# Tarnfarben-Muster



## antihero (12. August 2003)

Hallo Leute

Hat jemand von euch ein gutes Tutorial/Idee wie man ein Tarnmuster im Photoshop erstellen könnte? Ich meine mit "Tarnmuster" die modischen Armeeanzüge, anderswo auch "4-Frucht-kleider" genannt. 

Und damit mir auch keiner mit dummen Fragen kommt, ich will keine Armee-Homepage machen sondern brauche das Muster für eine Parodie. 

Sorry, wenn bereits ein Eintrag zum Thema existiert, meine Suche hat keine Resultate gegeben.

Vielen Dank für alle Anregungen!

antihero


----------



## Scorp (12. August 2003)

Also ich schlage vor, du nimmst ne graue oder schwarze hintergrundfarbe, machst einen oder mehrere grüne kreise in ner neuen ebene und wendest dann den Filter Schwingungen an.

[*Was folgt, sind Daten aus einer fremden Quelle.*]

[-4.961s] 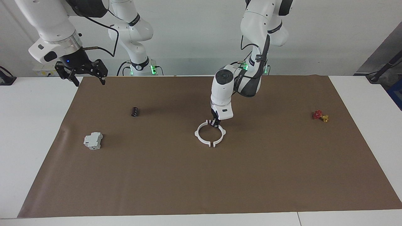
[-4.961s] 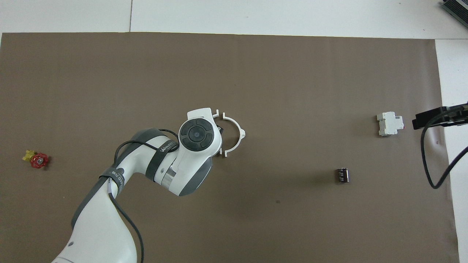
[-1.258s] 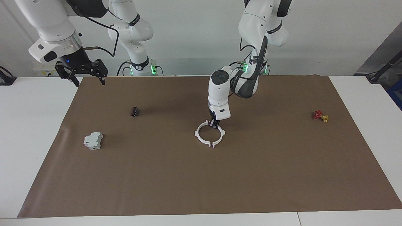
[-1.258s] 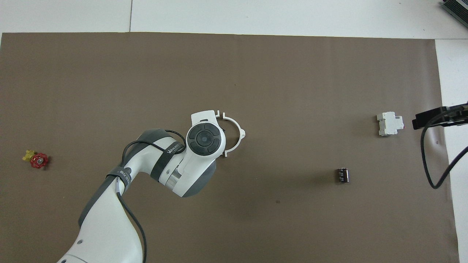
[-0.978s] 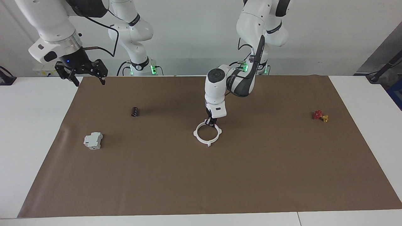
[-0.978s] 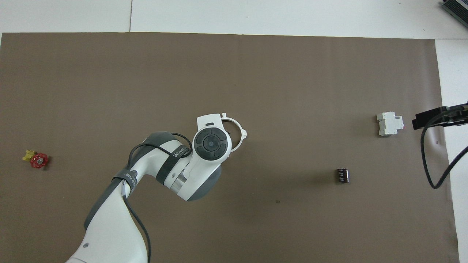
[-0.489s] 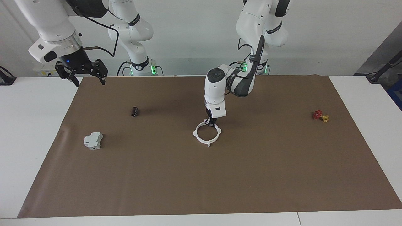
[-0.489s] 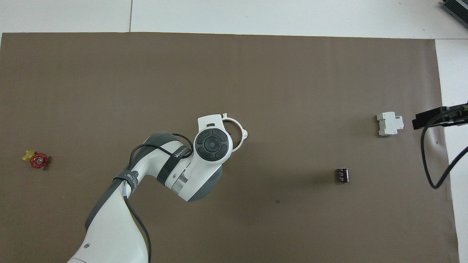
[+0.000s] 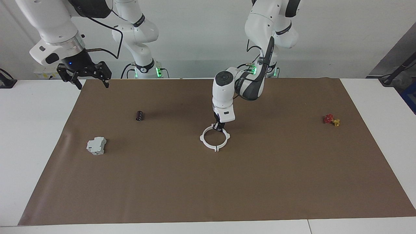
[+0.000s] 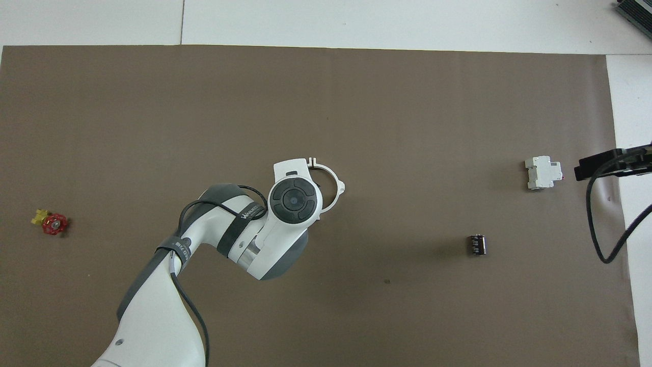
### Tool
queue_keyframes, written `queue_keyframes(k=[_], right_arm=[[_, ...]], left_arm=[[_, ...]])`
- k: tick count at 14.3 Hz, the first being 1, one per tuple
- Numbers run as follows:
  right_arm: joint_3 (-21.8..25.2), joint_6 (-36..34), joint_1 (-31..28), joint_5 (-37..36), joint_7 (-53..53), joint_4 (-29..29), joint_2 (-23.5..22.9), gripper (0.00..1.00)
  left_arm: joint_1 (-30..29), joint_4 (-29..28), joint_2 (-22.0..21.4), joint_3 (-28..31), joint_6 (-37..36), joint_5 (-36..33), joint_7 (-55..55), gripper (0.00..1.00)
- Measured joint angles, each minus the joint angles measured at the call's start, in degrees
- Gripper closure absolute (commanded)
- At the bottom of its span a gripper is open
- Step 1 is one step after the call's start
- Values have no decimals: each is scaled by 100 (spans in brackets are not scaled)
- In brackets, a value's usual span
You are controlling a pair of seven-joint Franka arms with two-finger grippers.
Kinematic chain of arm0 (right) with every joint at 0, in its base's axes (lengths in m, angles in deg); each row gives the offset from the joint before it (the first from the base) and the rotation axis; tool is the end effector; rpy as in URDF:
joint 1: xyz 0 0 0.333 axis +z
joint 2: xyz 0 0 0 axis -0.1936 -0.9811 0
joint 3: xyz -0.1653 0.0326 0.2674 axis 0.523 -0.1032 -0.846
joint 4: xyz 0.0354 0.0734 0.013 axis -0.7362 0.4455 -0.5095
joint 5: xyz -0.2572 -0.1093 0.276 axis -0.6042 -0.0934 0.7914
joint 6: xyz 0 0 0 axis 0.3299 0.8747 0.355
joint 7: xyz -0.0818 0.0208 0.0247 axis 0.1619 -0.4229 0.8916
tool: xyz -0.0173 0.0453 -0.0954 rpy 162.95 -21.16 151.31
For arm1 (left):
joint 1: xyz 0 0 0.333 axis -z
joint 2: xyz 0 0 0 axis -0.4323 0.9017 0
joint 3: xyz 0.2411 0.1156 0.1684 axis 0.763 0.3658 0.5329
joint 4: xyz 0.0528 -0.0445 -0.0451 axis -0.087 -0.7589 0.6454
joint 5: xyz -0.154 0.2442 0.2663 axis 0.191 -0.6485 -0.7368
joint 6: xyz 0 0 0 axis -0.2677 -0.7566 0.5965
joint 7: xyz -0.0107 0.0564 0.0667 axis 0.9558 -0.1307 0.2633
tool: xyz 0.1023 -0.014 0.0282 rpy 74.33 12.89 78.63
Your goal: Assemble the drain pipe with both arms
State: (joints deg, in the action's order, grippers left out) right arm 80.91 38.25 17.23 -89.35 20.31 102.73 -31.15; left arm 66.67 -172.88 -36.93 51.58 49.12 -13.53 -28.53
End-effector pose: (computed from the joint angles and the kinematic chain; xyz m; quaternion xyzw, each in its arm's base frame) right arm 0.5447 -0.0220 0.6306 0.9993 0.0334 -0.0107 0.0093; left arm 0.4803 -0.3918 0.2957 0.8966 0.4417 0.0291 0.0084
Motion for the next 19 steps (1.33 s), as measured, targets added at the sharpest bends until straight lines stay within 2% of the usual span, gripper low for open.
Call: queue_keyframes(k=[13, 19], right_arm=[[0, 0, 0, 0, 0, 0, 0, 0], [0, 0, 0, 0, 0, 0, 0, 0]], left_arm=[[-2, -2, 12, 19, -89, -3, 62, 0], [-52, 258, -37, 102, -674, -4, 399, 0]])
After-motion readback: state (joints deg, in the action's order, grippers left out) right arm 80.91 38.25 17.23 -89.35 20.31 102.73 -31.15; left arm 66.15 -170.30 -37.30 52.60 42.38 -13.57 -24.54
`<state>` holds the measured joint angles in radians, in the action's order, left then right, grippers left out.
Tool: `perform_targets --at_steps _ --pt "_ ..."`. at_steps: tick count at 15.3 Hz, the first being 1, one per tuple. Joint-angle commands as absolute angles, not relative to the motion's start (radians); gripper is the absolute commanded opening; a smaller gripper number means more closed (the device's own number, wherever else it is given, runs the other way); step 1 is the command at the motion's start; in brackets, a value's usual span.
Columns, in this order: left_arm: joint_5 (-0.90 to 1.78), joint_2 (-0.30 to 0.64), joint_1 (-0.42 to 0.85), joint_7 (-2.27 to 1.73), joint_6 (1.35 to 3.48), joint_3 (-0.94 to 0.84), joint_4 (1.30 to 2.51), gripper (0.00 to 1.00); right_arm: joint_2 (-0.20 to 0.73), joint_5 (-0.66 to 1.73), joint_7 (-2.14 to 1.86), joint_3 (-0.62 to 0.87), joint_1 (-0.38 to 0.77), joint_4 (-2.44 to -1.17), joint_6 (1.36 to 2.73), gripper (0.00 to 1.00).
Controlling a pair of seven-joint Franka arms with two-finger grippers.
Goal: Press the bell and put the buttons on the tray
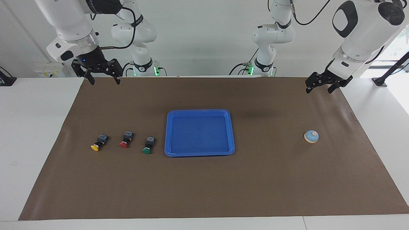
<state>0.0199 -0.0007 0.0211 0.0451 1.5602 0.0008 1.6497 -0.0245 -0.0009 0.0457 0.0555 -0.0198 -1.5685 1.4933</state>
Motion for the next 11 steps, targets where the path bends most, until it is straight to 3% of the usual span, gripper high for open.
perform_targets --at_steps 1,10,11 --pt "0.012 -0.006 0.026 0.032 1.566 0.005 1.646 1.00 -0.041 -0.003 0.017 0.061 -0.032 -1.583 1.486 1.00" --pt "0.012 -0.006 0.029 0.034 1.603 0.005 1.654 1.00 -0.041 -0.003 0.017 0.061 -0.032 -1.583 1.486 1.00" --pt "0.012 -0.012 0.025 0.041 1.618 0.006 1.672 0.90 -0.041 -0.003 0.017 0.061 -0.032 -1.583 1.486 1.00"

Du solltest n bischen rumspielen, ich empfehle folgende einstellungen:

Typ: Sinus
Generatoren ca. 15
Wellenlänge: 66/66
Amplitude: 1/52
Skalierung 100%/100%

probiers mal....

kannst dann noch das selbe mit ner anderen Farbe wiederholen.


----------



## antihero (12. August 2003)

Vielen Dank! Der Ansatz ist gut, aber ein bisschen ein... herumgebastel. 

Andere Vorschläge?

antihero


----------



## Leever (12. August 2003)

Probier es mal mit dem Camuflage v 1.01 ist ein Freeware-plugin
und hier zu finden.

MfG. Leever


----------



## antihero (12. August 2003)

Hossa!

Vielen Dank, sowas hab ich gesucht!

antihero


----------



## Martin Schaefer (12. August 2003)

Hi,

in dem Zusammenhang nochmal ein dezenter Hinweis auf unsere
"Grafik-FAQ". Dort findet ihr diverse Linklisten. Unter anderem
auch zu dem kostenlosen Plug-In, was hier empfohlen wurde. 

http://www.tutorials.de/tutorials128663.html

Gruß
lightbox


----------